**Assignment**
Report the count of lines in the listing below that include the string "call", with no other text.

**Data section**
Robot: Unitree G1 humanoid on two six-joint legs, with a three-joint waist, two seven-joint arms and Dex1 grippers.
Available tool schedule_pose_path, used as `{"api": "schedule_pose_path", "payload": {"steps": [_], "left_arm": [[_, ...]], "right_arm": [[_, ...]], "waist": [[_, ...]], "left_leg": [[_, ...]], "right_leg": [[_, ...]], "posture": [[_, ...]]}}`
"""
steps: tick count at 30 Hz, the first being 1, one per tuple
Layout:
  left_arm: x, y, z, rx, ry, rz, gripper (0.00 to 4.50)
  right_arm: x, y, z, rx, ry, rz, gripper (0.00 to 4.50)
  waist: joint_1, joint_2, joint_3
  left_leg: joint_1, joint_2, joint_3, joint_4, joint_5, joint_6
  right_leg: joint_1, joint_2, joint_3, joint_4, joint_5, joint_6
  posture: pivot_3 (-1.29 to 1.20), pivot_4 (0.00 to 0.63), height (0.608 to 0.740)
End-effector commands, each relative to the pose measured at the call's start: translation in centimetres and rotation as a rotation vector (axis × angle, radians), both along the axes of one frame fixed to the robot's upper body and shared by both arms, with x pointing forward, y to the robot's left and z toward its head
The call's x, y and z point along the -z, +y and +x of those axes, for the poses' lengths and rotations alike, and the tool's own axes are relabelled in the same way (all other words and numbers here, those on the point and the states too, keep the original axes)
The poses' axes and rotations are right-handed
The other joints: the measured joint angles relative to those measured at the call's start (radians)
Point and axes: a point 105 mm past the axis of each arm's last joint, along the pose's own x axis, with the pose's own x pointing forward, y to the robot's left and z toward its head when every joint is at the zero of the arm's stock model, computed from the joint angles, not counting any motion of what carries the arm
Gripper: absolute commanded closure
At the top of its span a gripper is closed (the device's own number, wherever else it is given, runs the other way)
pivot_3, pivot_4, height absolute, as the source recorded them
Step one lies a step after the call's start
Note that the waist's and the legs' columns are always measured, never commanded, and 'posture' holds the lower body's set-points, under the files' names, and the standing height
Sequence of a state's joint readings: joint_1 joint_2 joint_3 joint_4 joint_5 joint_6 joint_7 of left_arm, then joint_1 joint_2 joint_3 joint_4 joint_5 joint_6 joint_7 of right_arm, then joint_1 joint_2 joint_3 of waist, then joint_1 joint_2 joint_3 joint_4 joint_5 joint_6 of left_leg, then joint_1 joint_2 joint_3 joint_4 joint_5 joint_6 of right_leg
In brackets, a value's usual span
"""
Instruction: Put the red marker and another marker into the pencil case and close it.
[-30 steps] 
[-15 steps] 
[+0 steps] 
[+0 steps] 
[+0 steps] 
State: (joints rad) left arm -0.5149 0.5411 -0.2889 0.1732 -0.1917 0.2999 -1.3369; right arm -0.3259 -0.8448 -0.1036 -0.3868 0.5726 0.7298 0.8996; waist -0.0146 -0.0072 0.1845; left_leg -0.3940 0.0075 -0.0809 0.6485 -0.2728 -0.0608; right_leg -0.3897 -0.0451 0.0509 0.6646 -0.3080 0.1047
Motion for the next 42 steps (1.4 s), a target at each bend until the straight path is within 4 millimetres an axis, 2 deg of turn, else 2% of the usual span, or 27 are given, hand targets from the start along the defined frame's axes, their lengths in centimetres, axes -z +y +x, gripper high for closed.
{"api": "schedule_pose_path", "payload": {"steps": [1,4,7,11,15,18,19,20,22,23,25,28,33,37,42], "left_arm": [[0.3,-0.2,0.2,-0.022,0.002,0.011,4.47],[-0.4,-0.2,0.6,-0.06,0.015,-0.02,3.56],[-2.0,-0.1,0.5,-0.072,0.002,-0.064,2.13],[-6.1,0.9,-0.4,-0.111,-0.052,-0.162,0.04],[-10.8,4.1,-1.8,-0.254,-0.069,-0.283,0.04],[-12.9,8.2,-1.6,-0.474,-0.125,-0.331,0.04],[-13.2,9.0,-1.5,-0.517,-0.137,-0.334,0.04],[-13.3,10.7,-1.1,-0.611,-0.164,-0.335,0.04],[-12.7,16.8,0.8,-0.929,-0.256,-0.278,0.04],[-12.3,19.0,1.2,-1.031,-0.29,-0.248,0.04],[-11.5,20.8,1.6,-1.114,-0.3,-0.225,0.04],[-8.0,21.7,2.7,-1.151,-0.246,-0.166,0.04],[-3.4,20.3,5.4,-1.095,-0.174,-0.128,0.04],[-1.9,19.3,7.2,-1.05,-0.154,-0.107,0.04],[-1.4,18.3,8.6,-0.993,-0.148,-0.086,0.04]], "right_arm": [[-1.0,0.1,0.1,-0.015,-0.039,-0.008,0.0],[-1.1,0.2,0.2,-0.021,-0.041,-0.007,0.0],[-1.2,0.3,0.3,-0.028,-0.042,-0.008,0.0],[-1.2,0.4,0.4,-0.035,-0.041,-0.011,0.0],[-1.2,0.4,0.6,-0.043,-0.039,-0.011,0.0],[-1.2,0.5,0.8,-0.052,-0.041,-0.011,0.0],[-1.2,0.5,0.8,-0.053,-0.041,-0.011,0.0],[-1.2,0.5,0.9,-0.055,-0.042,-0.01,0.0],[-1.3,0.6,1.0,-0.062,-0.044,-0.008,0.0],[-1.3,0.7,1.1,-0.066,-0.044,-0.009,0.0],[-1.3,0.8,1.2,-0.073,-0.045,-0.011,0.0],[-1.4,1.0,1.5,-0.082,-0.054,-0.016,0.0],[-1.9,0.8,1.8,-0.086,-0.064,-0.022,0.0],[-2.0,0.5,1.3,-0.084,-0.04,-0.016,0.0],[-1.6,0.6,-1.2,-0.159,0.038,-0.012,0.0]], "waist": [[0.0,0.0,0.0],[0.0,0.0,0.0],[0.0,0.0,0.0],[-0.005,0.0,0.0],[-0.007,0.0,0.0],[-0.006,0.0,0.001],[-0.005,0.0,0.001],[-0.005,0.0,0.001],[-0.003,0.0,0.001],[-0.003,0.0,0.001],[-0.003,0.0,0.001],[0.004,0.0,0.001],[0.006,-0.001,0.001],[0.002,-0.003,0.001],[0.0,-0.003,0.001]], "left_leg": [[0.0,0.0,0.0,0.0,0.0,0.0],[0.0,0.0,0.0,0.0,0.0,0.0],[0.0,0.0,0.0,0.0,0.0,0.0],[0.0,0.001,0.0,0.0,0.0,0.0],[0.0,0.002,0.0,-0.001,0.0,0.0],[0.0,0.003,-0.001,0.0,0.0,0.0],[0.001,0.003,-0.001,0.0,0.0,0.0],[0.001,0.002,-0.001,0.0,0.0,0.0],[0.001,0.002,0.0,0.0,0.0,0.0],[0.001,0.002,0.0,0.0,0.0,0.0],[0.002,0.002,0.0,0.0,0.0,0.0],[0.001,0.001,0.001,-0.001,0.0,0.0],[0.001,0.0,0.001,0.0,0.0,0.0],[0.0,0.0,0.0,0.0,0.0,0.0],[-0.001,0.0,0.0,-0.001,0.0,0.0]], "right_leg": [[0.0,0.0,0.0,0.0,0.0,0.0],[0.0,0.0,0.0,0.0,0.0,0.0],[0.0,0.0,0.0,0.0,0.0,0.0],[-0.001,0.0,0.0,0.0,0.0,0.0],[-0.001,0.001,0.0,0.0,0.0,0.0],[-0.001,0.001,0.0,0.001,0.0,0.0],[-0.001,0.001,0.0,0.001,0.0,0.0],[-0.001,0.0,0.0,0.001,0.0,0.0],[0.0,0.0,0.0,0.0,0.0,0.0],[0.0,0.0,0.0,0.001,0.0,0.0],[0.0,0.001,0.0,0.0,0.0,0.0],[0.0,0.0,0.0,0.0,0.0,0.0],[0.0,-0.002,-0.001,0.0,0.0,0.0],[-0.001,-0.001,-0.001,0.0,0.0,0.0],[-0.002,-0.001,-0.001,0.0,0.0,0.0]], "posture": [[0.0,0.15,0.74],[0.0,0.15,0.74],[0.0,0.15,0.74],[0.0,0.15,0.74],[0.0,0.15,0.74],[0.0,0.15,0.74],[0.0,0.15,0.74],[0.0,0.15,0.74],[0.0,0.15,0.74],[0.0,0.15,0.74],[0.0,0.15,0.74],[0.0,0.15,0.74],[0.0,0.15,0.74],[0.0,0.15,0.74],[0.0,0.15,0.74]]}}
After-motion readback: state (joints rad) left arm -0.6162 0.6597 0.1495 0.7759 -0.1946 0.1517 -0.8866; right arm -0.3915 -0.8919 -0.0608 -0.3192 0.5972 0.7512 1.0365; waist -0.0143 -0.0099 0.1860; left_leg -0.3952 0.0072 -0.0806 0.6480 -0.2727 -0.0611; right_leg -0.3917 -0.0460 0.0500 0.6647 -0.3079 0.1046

**Reply to the task**
4